COUHES may determine that the original consent is not consistent with the submission of data to the NIH Designated Data Repository. In this instance:

  1. COUHES may request re-consent of subjects. For example, if a study prohibited sharing by using statements such as “Your data will never be shared outside of MIT,” re-consenting may be appropriate if it is practicable. Any plan to re-consent should be submitted to COUHES as a modification to the protocol along with the modified consent form and must receive COUHES approval prior to implementation.
  2. COUHES may determine that the original consent is not consistent with submission of data to the NIH Designated Data Repository and determine that it cannot verify that the criteria outlined in the NIH Designated Data Repository have been met for submission of data. If so, investigators should consult their Program Official on exceptions.

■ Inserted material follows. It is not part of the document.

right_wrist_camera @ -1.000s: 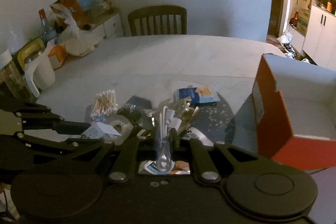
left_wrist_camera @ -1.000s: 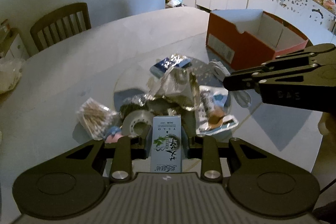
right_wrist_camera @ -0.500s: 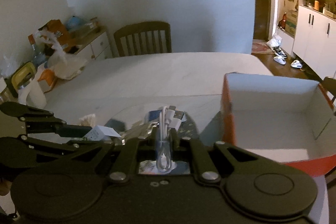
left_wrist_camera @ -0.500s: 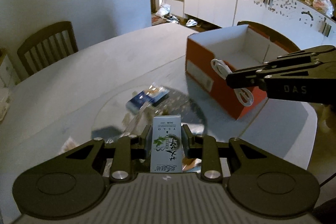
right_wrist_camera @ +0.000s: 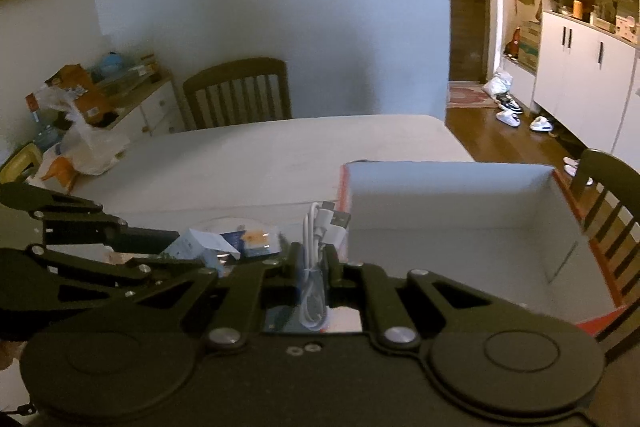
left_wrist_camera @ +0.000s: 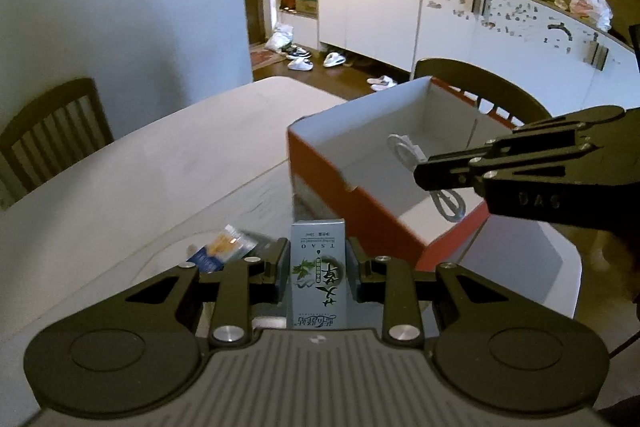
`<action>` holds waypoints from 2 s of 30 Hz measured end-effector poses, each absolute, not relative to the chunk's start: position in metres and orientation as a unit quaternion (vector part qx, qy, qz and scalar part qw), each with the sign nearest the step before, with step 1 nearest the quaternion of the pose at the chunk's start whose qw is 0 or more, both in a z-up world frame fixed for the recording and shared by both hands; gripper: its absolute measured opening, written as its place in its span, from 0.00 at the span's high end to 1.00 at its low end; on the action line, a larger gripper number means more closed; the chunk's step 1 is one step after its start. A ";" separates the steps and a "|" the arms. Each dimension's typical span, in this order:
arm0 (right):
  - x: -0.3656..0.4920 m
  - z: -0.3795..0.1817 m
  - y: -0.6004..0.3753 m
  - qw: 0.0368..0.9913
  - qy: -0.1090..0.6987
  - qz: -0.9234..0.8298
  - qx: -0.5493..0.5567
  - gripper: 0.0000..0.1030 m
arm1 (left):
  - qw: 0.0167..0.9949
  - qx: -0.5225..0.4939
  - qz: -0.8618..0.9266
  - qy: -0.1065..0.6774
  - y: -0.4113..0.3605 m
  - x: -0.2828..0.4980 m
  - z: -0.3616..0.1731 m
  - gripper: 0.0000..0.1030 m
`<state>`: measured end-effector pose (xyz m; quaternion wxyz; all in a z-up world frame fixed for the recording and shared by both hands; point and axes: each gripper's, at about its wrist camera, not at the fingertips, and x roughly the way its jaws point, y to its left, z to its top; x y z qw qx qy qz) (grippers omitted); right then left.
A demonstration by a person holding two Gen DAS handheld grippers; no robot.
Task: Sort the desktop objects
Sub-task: 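Carry the box and cable with both grippers over the red shoebox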
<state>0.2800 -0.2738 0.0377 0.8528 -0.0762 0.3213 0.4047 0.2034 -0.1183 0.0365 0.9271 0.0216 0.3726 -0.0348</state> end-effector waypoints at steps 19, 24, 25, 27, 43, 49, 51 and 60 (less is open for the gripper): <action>0.346 0.017 -0.318 0.867 0.341 0.356 -0.065 0.92 | 0.923 0.067 -0.099 0.365 -0.179 0.291 0.038 0.73; 0.361 0.008 -0.327 0.867 0.351 0.348 -0.067 0.92 | 0.918 0.081 -0.113 0.370 -0.191 0.310 0.031 0.73; 0.364 0.005 -0.328 0.866 0.354 0.346 -0.068 0.92 | 0.917 0.087 -0.115 0.372 -0.194 0.314 0.029 0.73; 0.371 0.001 -0.329 0.865 0.359 0.344 -0.073 0.92 | 0.914 0.094 -0.119 0.376 -0.198 0.323 0.023 0.73; 0.413 -0.041 -0.332 0.851 0.405 0.320 -0.094 0.92 | 0.883 0.133 -0.152 0.424 -0.221 0.379 -0.019 0.73; 0.425 -0.052 -0.328 0.838 0.428 0.324 -0.098 0.92 | 0.866 0.157 -0.157 0.448 -0.229 0.395 -0.037 0.73; 0.427 -0.054 -0.326 0.835 0.435 0.322 -0.102 0.92 | 0.860 0.166 -0.156 0.456 -0.231 0.400 -0.042 0.73; 0.434 -0.065 -0.318 0.815 0.470 0.314 -0.128 0.92 | 0.829 0.178 -0.164 0.504 -0.234 0.416 -0.065 0.73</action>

The criteria for a waiver of consent under 45 CFR part 46 are not applicable to the IRB's determinations (45 CFR 46 does not apply to this use). The criteria the IRB must apply in making its determinations are those set forth in the GDS policy.

Checklist for COUHES Submission

If you are submitting data to an NIH-designated repository, please review the COUHES requirements below:

  1. Submit a Genomic Data Sharing Submission Certification Request Form to the COUHES Office at
  2. For prospective data collection, if you do not already have COUHES approval to receive/collect the data /specimens, submit a Comprehensive Application for review through COUHES Connect.
  3. For secondary research using samples that were not collected specifically for this research, complete an exempt evaluation to determine whether your research is non-human subjects research, exempt or requires the submission of a comprehensive review application. 
  4. All applications must include the following:
    1. A blank copy of each consent form used to collect samples from which data were/will be generated. If the dataset includes data from samples obtained at another institution, including commercial vendors such as ATCC, COUHES must review each of those consents as well.
      1. Submit each consent version across studies, and across time. This would be each IRB-approved consent document used to collect samples represented in the dataset.
      2. If no consent is available, consult with COUHES to determine whether the data may be submitted to an NIH designated repository.
    2. A copy of the IRB approval letter, if not approved by COUHES. MIT is considered engaged in humans subjects research if MIT receives a direct HHS award to conduct human subjects research, even where all activities involving human subjects are carried out by a subcontractor or collaborator. When MIT is engaged in human subjects research COUHES review is required. The appropriate level of review will be determined at the time of submission.
    3. A completed Extramural Institutional Certification form that correlates with the dates samples were collected from participants.
      1. The Institutional Certification must state whether the data will be submitted to an unrestricted or controlled access database. Consult with COUHES on what, if any, data use limitations are needed.
    4. The genomic data sharing plan.